__What this task involves__: In this exercise, return the whole listing exactly, excluding any images.

__Information provided__:
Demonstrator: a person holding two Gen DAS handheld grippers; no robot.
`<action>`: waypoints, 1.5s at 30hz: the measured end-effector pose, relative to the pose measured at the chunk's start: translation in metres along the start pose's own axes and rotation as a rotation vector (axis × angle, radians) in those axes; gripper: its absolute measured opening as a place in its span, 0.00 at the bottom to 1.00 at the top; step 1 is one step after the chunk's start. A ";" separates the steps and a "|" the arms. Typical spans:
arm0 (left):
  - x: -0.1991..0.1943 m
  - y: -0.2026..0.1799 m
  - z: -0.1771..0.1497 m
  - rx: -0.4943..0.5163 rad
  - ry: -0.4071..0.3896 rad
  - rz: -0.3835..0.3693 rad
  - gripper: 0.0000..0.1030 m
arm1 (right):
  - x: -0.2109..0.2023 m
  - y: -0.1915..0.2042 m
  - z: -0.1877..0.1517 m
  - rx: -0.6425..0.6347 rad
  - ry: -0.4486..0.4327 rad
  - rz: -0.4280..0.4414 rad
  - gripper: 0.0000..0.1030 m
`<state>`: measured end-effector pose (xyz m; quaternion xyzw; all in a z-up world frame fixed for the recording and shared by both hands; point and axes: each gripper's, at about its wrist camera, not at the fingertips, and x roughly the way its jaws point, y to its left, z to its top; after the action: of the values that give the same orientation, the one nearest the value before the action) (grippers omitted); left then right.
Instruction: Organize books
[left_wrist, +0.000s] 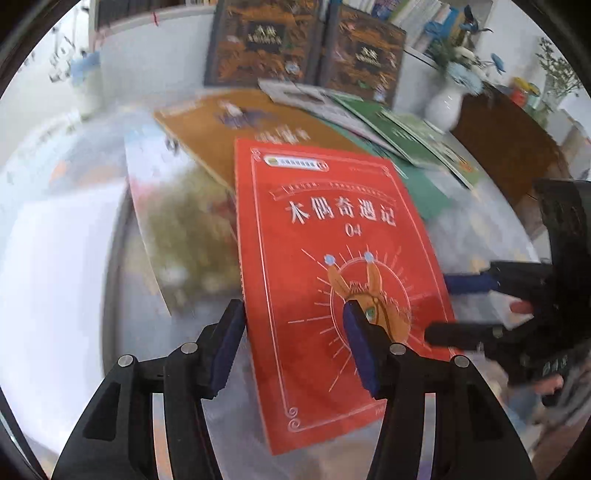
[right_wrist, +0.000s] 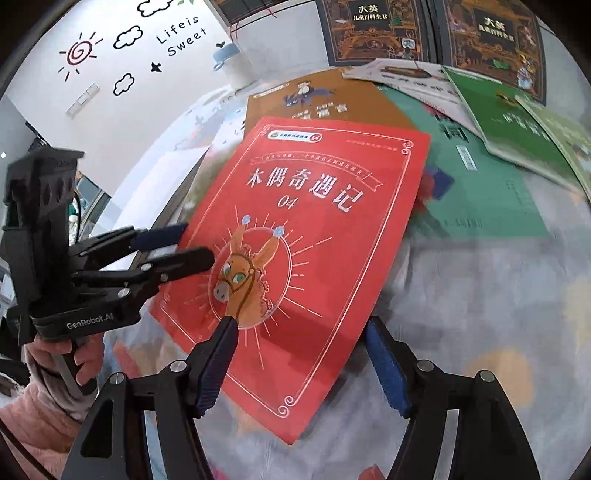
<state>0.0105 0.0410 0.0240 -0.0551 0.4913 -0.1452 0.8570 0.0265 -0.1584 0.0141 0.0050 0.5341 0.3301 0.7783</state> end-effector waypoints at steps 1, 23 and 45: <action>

__Final answer__:
Demonstrator: a person holding two Gen DAS handheld grippers; no robot.
`<action>`: waypoints, 1.5s at 30hz: the measured end-effector pose, relative to the pose measured at the chunk's start: translation in metres along the start pose's own axes and rotation as a rotation vector (axis × angle, radians) in those axes; gripper: its absolute measured opening as a place in its span, 0.00 at the bottom to 1.00 at the top; step 1 is one step after the chunk's start. A ";" separates the steps and a "|" the arms. Typical spans:
arm0 (left):
  - x: -0.1991..0.1943 m
  - y: -0.2026..0.1799 m
  - z: -0.1771..0.1497 m
  - rx: -0.4943..0.5163 rad
  - ry: -0.4071..0.3896 rad
  - rz: -0.3835..0.3693 rad
  - gripper: 0.0000..0.1030 m
arm1 (right):
  - x: -0.2109..0.2023 m
  - y: -0.1915..0.2042 m
  - z: -0.1877..0.1517 m
  - rx: -0.6425..0.6347 rad
  - ry: -0.4486..0.4327 rad
  - rz: -0.4280..0.4414 rad
  - gripper: 0.0000..0.1030 m
`<state>`: measured end-effector pose (xyz m; quaternion xyzw; all in a z-up world frame fixed for the recording and shared by both hands; point and axes: each gripper's, at about its wrist camera, not at the fingertips, and x roughly the way its jaws point, y to its left, z to its top; after the action: of the values that give the same orientation, the one nearest the value before the action) (grippers omitted); left then right.
Instruction: Organize books
[left_wrist, +0.000s] 
[right_wrist, +0.000s] 
<state>0.0105 0.0410 0.0240 -0.0551 0.4913 -0.1452 0.8570 0.0265 -0.1584 0.0141 0.0050 0.5341 0.3301 0.7783</state> end-effector waypoints at steps 1, 23 and 45: <action>

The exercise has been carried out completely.